**WHAT TO WORK ON:** Copy all records exactly, excluding images.

**Data records:**
----

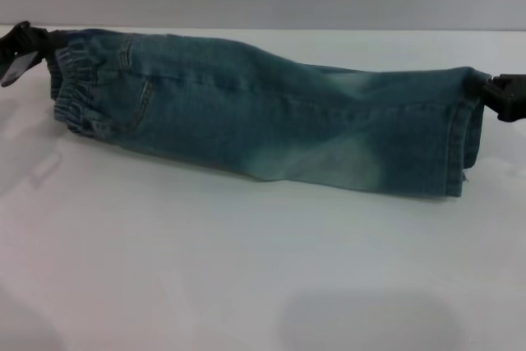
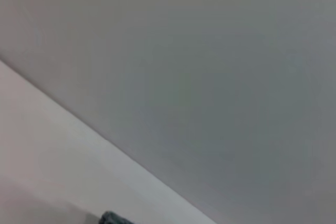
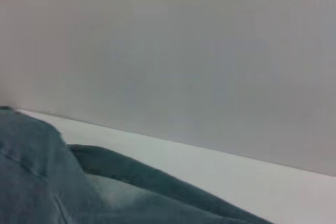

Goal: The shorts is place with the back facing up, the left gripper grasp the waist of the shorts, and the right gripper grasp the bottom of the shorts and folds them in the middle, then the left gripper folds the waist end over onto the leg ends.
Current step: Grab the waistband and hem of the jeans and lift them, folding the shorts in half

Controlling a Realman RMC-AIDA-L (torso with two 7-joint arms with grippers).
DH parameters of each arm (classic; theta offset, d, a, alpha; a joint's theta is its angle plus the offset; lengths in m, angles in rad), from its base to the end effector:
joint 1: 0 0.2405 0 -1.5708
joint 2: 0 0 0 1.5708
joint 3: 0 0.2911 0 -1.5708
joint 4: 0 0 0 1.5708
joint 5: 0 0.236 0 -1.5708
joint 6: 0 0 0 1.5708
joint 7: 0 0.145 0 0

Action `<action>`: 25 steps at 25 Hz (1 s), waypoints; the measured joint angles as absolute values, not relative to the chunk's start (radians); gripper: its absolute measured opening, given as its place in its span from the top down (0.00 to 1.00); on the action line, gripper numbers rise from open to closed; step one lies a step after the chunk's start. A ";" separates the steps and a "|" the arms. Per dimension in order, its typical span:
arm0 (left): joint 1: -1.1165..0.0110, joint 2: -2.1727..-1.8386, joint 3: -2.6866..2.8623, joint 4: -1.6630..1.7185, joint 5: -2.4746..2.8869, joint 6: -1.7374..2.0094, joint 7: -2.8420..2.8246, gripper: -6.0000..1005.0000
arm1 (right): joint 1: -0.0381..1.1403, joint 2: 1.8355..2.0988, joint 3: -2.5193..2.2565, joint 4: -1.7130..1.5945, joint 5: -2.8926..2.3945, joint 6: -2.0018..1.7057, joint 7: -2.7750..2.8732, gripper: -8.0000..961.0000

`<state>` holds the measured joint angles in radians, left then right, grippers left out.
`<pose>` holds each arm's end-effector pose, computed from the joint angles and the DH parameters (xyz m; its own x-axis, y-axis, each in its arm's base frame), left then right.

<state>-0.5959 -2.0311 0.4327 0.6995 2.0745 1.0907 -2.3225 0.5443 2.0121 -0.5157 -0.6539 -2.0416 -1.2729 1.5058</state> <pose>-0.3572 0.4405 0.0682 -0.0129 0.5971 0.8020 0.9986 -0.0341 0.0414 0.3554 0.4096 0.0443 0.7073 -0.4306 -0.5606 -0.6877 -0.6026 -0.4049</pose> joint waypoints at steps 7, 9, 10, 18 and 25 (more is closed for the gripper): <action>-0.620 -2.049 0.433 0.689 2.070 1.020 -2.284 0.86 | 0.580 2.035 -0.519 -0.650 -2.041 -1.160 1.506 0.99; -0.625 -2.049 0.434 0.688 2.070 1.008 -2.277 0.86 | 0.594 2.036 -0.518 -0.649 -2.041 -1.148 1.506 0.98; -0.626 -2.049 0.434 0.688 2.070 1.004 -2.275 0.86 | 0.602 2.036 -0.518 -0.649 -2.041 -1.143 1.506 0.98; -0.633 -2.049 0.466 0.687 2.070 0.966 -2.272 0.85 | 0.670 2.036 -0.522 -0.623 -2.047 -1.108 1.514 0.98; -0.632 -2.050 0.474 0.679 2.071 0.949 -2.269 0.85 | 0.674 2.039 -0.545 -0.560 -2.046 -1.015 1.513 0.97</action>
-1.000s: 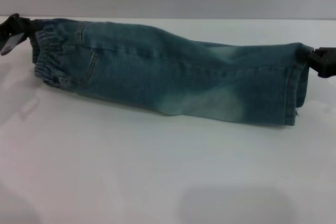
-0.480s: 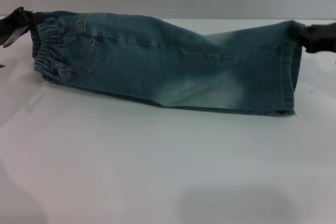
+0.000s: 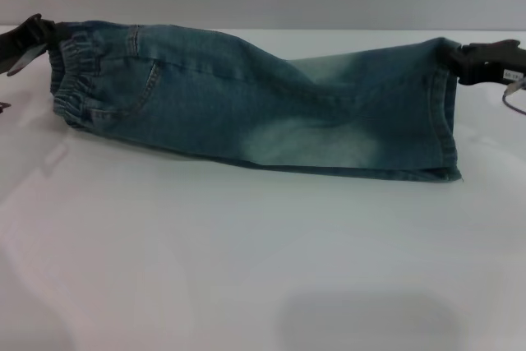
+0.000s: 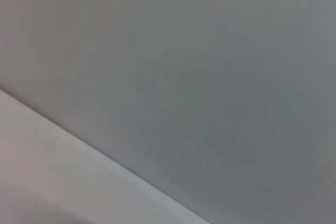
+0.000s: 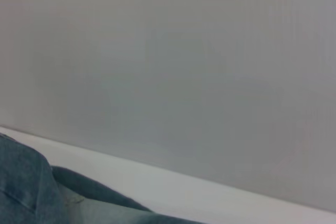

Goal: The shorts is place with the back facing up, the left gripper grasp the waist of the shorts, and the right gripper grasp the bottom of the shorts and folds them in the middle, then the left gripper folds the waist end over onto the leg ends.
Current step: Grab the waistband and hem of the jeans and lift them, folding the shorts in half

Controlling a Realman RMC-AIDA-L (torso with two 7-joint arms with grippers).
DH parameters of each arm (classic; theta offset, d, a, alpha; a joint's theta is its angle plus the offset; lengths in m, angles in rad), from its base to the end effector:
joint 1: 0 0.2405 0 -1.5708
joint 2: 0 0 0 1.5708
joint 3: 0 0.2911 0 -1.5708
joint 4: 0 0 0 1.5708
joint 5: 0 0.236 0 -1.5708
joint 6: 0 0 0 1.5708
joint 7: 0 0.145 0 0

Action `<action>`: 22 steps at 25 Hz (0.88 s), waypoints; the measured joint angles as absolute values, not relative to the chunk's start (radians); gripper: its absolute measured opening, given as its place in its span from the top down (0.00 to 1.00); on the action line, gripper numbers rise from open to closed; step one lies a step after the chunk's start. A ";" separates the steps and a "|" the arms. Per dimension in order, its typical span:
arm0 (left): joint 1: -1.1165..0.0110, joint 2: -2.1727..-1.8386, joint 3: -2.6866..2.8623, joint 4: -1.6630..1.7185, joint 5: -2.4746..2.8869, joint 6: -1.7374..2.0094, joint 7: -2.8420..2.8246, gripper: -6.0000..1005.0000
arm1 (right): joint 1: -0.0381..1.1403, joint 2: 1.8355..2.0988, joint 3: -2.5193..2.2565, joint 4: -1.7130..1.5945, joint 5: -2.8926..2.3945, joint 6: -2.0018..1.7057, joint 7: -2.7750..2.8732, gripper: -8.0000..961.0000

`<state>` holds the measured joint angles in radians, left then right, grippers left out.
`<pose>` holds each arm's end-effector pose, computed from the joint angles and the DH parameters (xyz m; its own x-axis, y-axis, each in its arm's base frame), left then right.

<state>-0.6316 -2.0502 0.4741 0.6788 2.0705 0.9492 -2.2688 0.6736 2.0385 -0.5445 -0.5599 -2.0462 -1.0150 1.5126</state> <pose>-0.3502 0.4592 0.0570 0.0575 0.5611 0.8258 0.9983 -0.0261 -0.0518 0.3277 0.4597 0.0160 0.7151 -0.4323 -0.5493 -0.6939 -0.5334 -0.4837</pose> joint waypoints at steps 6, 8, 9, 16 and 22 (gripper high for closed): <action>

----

**ANSWER BELOW:**
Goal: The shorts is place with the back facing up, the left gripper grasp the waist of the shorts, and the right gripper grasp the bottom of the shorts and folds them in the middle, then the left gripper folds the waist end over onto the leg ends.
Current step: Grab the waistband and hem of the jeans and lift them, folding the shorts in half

Controlling a Realman RMC-AIDA-L (torso with two 7-joint arms with grippers).
DH parameters of each arm (classic; theta offset, d, a, alpha; a joint's theta is its angle plus the offset; lengths in m, angles in rad), from its base to the end effector:
joint 1: 0 0.2405 0 -1.5708
joint 2: 0 0 0 1.5708
joint 3: 0 0.2911 0 -1.5708
joint 4: 0 0 0 1.5708
joint 5: 0 0.236 0 -1.5708
joint 6: 0 0 0 1.5708
joint 7: 0 0.145 0 0

Action `<action>`: 25 steps at 25 Hz (1 s), waypoints; the measured joint angles as absolute values, not relative to the chunk's start (radians); gripper: its absolute measured opening, given as its place in its span from the top down (0.00 to 1.00); on the action line, gripper numbers rise from open to closed; step one lies a step after the chunk's start. A ";" separates the steps and a "|" the arms. Per dimension in order, its typical span:
arm0 (left): joint 1: -1.1165..0.0110, joint 2: -2.1727..-1.8386, joint 3: -2.6866..2.8623, joint 4: -1.6630..1.7185, joint 5: -2.4746..2.8869, joint 6: -1.7374..2.0094, joint 7: -2.8420..2.8246, gripper: -6.0000..1005.0000
arm1 (right): joint 1: -0.0381..1.1403, joint 2: 1.8355..2.0988, joint 3: -2.5193..2.2565, joint 4: -1.7130..1.5945, joint 5: -2.8926..2.3945, joint 6: -2.0018..1.7057, joint 7: -2.7750..2.8732, gripper: -8.0000..961.0000

`<state>` holds the measured joint angles in radians, left then right, grippers left out.
`<pose>` holds each arm's end-effector pose, computed from the joint angles and the DH parameters (xyz m; its own x-axis, y-axis, each in its arm's base frame), left then right.

<state>-0.5959 -2.0311 0.4327 0.6995 2.0745 1.0907 -2.3225 0.5443 2.0121 -0.5157 -0.6539 -2.0416 -1.2729 1.5058</state> <pose>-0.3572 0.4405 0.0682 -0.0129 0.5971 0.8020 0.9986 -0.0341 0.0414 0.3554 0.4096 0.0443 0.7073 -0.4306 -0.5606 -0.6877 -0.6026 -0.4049</pose> joint waypoints at steps 7, 9, 10, 18 and 25 (more is closed for the gripper): <action>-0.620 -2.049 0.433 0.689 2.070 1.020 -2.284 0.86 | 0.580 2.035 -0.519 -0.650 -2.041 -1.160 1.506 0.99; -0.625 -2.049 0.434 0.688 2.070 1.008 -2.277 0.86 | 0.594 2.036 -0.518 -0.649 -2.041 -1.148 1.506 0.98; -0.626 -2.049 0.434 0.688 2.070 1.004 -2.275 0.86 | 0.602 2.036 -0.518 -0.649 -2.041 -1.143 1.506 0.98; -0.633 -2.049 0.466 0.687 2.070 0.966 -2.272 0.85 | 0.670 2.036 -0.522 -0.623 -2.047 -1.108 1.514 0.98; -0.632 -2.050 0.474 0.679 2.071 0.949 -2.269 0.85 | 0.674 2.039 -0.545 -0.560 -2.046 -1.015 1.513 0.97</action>
-1.000s: 
-0.480s: 
+0.000s: 
+0.000s: 
+0.000s: 

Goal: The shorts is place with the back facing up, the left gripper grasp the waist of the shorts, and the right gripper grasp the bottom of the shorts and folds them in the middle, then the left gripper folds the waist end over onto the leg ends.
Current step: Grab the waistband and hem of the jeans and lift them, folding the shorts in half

Controlling a Realman RMC-AIDA-L (torso with two 7-joint arms with grippers).
DH parameters of each arm (classic; theta offset, d, a, alpha; a joint's theta is its angle plus the offset; lengths in m, angles in rad), from its base to the end effector:
joint 1: 0 0.2405 0 -1.5708
joint 2: 0 0 0 1.5708
joint 3: 0 0.2911 0 -1.5708
joint 4: 0 0 0 1.5708
joint 5: 0 0.236 0 -1.5708
joint 6: 0 0 0 1.5708
joint 7: 0 0.145 0 0

Action `<action>`: 22 steps at 25 Hz (0.88 s), waypoints; the measured joint angles as absolute values, not relative to the chunk's start (radians); gripper: its absolute measured opening, given as its place in its span from the top down (0.00 to 1.00); on the action line, gripper numbers rise from open to closed; step one lies a step after the chunk's start. A ";" separates the steps and a "|" the arms. Per dimension in order, its typical span:
arm0 (left): joint 1: -1.1165..0.0110, joint 2: -2.1727..-1.8386, joint 3: -2.6866..2.8623, joint 4: -1.6630..1.7185, joint 5: -2.4746..2.8869, joint 6: -1.7374..2.0094, joint 7: -2.8420..2.8246, gripper: -6.0000..1005.0000
arm1 (right): joint 1: -0.0381..1.1403, joint 2: 1.8355..2.0988, joint 3: -2.5193..2.2565, joint 4: -1.7130..1.5945, joint 5: -2.8926..2.3945, joint 6: -2.0018..1.7057, joint 7: -2.7750..2.8732, gripper: -8.0000..961.0000

`<state>` holds the measured joint angles in radians, left then right, grippers left out.
`<pose>` holds each arm's end-effector pose, computed from the joint angles and the DH parameters (xyz m; its own x-axis, y-axis, each in its arm's base frame), left then right.

<state>-0.6316 -2.0502 0.4741 0.6788 2.0705 0.9492 -2.2688 0.6736 2.0385 -0.5445 -0.5599 -2.0462 -1.0150 1.5126</state> <pose>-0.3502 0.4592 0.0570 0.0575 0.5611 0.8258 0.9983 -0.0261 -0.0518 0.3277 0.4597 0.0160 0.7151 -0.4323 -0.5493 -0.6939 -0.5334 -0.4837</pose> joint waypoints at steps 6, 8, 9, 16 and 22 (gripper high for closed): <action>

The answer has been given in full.